Doug Lemov's field notes

Reflections on teaching, literacy, coaching, and practice.

11.17.21Charlie Friedman on Leading During a Difficult Time

Friedman (in simpler, maskless times)

Over the past month, we’ve been sharing resources that we hope have provided teachers and leaders with support in tackling many of the challenges of schooling right now. We’ve also been doing some learning ourselves, reaching out to partners in the field to understand how they’ve been approaching this unique time. We’re grateful to Charlie Friedman, Founder and Head of School at Nashville Classical Charter School, for providing his insight and we’ve shared his thoughts below. We’ve partnered with Charlie and his teachers for the past three years as valuable piloters of our Reading Reconsidered Curriculum. We’ve learned a ton from working with him and you’ll see why from his insights below, shared with us in a conversation with Hannah Solomon and shared on to you in the hopes that they will provide you with ideas and perspective to get through difficult times. We’re grateful to Charlie for sharing his wisdom, especially at a time when there aren’t many clear answers.

What challenge has most surprised you since the start of this school year?

I think that emotional complexity of the school year has been the biggest challenge.  One example: we all agree that school should be open and every kid should be in school, but there is a true emotional tear when there is a positive case, when there’s been exposure, when there is a need to quarantine. It reminds you of the complexity of, on the one hand, knowing the right thing to do, but on the other it’s not simple to do it.

What I did not anticipate is that you get notified of a positive COVID case on a Friday afternoon or a Sunday morning – not normal business hours. Then you have to spring into action Sunday at 3pm and it’s just different. It feels like you are on call all the time as a school leader, which isn’t entirely usual for this position.  Many of us have families and other commitments, so we had to make some adjustments to try to preserve our balance.

It has taught us how important it is to have a team of people to make these decisions about how to proceed. One lesson learned is that we don’t need 100% consensus (from the four leaders involved in process decisions like this at Nashville Classical) because we don’t want you to have to drop everything to get on a phone call while you are spending time with your kids.

What was an “aha” moment that helped you reframe how you’re approaching the year?

Two things, and I’m being a little vulnerable and transparent.  First, seeing our achievement data when we returned in person. We have an economically and racially diverse school community and our Black and Hispanic students fell significantly further behind than before the pandemic. There was 5-6% gap in achievement in fall of 2020 and that grew to 16% by the time we returned to school.

We had a pretty good virtual program and we worked really hard to do everything we could to support it. So this data, which was really hard, made me realize that we should be going all in on accelerating learning for kids who are in school. We need to view this as a multi-year journey to fill and address those gaps. If kids need to miss days (because they are sick or because quarantine) then we can’t ask teachers to drop everything and become hybrid teachers. We need them to focus their energies on in-person learning and acceleration, because the data say that the virtual program was not effective.

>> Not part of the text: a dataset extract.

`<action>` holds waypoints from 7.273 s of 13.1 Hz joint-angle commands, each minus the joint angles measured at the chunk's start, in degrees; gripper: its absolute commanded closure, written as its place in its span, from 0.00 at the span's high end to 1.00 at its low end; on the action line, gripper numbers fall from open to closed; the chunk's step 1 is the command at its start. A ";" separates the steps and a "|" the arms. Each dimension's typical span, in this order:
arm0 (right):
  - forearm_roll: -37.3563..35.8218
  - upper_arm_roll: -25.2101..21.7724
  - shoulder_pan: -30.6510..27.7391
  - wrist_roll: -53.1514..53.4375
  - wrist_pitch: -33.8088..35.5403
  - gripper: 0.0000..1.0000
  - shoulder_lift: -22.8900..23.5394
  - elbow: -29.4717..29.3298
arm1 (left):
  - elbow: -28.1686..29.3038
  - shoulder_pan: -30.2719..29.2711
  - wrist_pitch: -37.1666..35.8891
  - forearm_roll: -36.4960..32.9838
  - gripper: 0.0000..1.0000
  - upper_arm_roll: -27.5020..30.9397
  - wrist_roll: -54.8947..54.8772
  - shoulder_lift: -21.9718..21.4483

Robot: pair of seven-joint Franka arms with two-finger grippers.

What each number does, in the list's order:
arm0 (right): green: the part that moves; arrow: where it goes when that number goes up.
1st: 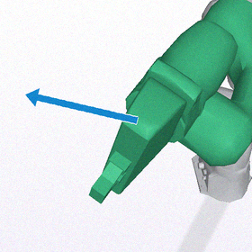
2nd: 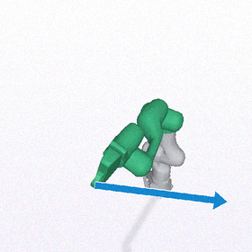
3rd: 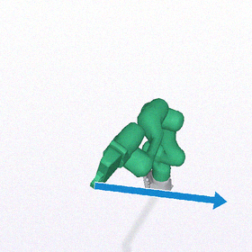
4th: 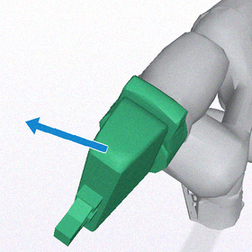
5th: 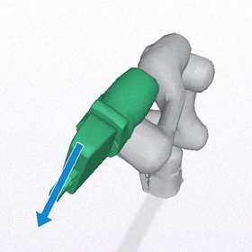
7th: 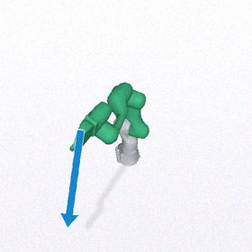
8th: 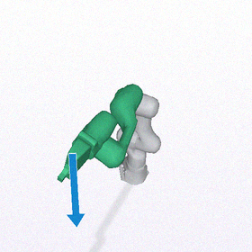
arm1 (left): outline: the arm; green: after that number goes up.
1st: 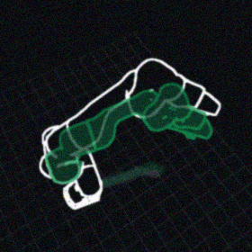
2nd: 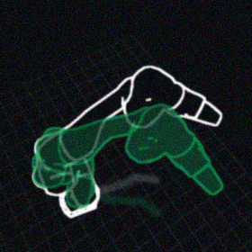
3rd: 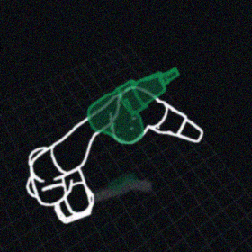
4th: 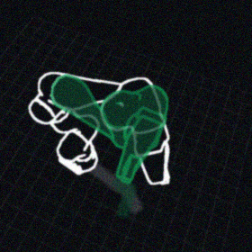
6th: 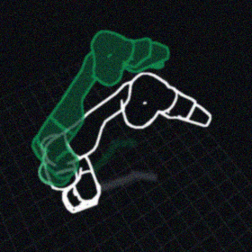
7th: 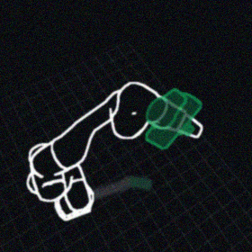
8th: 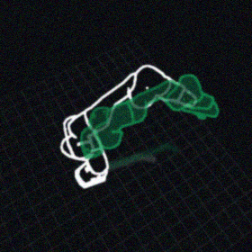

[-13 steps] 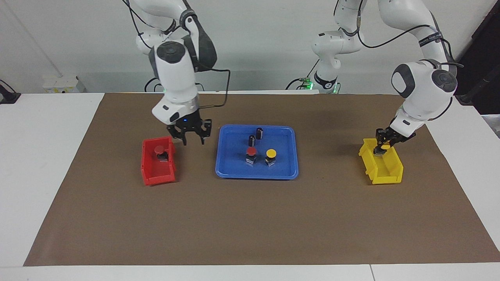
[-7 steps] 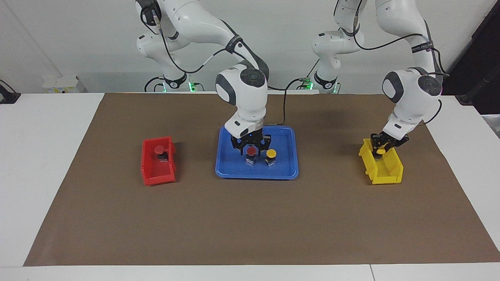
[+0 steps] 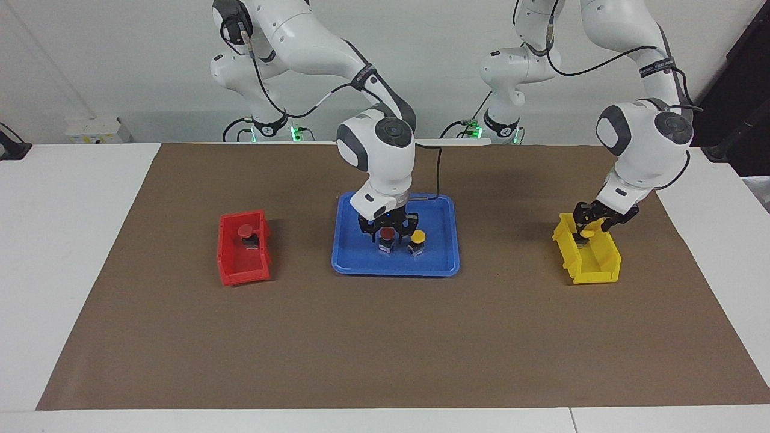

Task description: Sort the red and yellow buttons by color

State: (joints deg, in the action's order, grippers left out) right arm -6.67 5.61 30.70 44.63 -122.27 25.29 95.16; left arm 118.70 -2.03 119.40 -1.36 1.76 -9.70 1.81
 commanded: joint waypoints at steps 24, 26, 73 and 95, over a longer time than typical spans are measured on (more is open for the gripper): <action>5.97 0.19 -30.59 -46.87 14.72 0.25 -19.30 6.50 | -20.70 36.73 1.19 -0.66 1.00 -1.15 46.60 17.07; 5.97 0.27 -33.85 -51.91 5.25 0.25 -21.15 14.23 | -20.79 38.94 2.41 -0.40 1.00 -1.24 47.40 19.10; 5.18 -2.36 -37.81 -52.97 35.53 1.00 -29.69 1.95 | -3.92 1.06 12.34 -3.04 0.01 0.26 -2.87 9.79; 5.18 -2.19 -37.37 -52.54 34.91 1.00 -29.34 1.08 | -28.15 3.78 -23.12 -0.59 1.00 -0.88 1.59 5.41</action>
State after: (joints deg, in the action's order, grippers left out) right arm -1.38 3.00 -6.23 -8.61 -86.28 -3.12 95.17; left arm 93.93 0.19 102.40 -2.90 0.80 -11.29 9.59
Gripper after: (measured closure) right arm 0.000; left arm 0.000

What tips or strategies have been the biggest game-changer for you (or for the teachers you support) this year?

We had three people resign in the first 30 days which felt a little outside of the norm for us.  I think this was both because we hired virtually, so they didn’t know us as well, and also as a result of how high stress things were at the time of re-opening.  Two of the three worked with kindergarten kids, and those kids are less used to school while their parents are also experiencing a lot of pressure and anxiety about what their children missed.

Then, because of symptom monitoring, 50% of our teachers took at least one day off because of a COVID system. Combining these two factors with normal staff absences, we had to rethink coverage and expand our sub pool dramatically.

Lizzie Eisen, our School Principal, and Arshia Saiyed, our Director of Talent and External Affairs came up with an effective and creative solution. We brought in a cohort of parents, some volunteered and others we recruited, and did a four hour training on Strong Voice, Positive Framing, and What To Do Directions.  Literally we asked ourselves “what are the essentials to help them teach and cover” and we told them it would probably help them parent too! We mostly use them for pre-planned absences.  It can’t be the only arrow in your quiver, but it’s been really successful.

We’ve also worked hard to limit complexity whenever possible.  We haven’t tried to pre-think and prepare for every possible version of every scenario; we haven’t tried to do hybrid teaching. Instead, we try to anchor ourselves in our purpose.  The purpose of this year is for our school to remain open and for us to begin the long and important process of accelerating learning for all of our students.